Task statement: Below are the records; give again exactly the line with "<point>244,361</point>", the line with "<point>596,214</point>", and each line that lies between them, and nothing besides.

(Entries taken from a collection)
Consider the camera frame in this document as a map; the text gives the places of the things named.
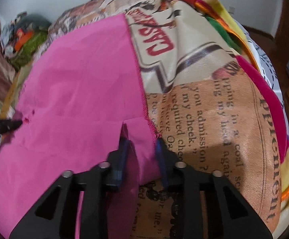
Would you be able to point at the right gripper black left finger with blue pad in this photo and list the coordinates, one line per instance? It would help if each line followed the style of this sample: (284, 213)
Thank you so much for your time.
(76, 203)

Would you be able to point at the pile of clothes and bags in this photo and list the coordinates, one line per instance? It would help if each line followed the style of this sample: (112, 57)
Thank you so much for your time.
(22, 37)

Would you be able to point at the white wall socket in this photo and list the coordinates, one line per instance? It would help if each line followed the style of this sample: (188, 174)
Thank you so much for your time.
(231, 10)

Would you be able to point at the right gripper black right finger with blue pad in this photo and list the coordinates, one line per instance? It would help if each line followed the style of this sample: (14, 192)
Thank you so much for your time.
(205, 205)

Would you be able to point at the newspaper print bedspread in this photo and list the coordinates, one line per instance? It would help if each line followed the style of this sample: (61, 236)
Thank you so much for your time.
(204, 92)

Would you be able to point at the pink pants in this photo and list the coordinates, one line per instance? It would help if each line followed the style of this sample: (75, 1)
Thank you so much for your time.
(79, 98)

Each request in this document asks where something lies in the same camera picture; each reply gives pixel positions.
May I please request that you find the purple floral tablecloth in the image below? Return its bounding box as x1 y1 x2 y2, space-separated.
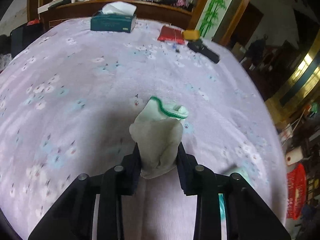
1 18 287 239

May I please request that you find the teal tissue box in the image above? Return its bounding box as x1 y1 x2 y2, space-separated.
90 1 137 33

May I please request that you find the black pouch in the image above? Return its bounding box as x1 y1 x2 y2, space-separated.
187 39 220 64

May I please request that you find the red plastic trash basket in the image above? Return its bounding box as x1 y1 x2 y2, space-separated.
287 163 307 220

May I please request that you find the yellow tape roll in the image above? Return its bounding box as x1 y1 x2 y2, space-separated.
182 30 200 41

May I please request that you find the white green-trimmed sock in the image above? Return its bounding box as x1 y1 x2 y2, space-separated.
129 96 189 179

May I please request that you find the wooden sideboard counter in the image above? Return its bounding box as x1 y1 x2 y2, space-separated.
40 0 192 30

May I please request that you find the dark bag beside sofa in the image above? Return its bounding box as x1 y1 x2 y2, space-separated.
10 23 44 58

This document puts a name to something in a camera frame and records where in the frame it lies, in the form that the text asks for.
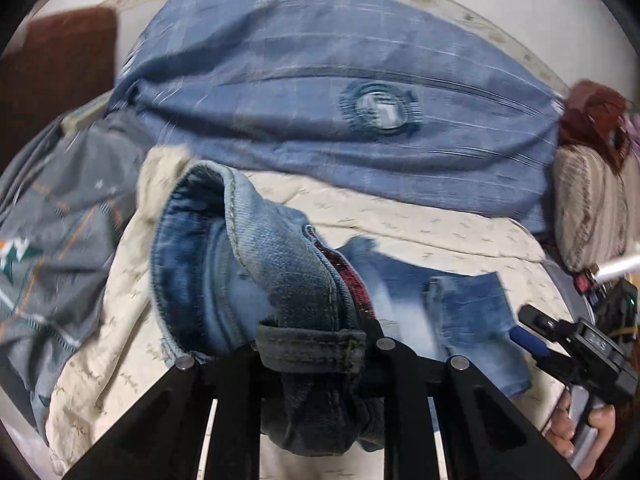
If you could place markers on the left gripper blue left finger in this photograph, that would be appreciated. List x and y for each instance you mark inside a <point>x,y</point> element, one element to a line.
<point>244,361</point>

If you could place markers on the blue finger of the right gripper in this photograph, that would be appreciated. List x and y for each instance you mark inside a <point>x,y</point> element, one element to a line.
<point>535,319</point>
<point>529,342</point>

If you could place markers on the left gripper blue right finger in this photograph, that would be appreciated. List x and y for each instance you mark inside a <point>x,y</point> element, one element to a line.
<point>381,354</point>

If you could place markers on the blue denim jeans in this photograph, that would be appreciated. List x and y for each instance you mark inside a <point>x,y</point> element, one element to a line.
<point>229,267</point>

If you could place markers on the person's right hand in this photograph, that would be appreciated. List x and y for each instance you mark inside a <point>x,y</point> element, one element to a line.
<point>560,433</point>

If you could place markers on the small red bottle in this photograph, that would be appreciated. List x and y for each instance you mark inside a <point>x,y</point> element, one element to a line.
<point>584,282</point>

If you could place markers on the striped beige pillow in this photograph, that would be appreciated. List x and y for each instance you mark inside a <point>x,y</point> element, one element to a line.
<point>596,214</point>

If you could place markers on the grey patterned pillowcase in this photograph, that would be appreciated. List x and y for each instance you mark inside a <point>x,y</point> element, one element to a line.
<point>66,198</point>

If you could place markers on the blue plaid quilt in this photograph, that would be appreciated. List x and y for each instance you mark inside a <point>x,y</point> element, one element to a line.
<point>371,95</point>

Result for this exercise:
<point>244,361</point>

If you could place markers on the blue finger of the right gripper in this photograph, that would be appreciated. List x and y for each instance you mark inside a <point>x,y</point> element, one element to a line.
<point>535,319</point>
<point>529,342</point>

If you could place markers on the left gripper blue right finger in this photograph, that would be appreciated. List x and y for each instance you mark inside a <point>x,y</point> element, one element to a line.
<point>381,354</point>

If you could place markers on the blue denim jeans in this photograph, that would be appreciated. List x and y for each instance you mark inside a <point>x,y</point> element, one element to a line.
<point>229,267</point>

If you could place markers on the person's right hand in this photograph, that would be appreciated. List x and y for each instance you mark inside a <point>x,y</point> element, one element to a line.
<point>560,433</point>

If you could place markers on the small red bottle in this photograph, that would be appreciated. List x and y for each instance you mark inside a <point>x,y</point> element, one element to a line.
<point>584,282</point>

If you could place markers on the striped beige pillow in this photograph, that would be appreciated. List x and y for each instance you mark inside a <point>x,y</point> element, one element to a line.
<point>596,214</point>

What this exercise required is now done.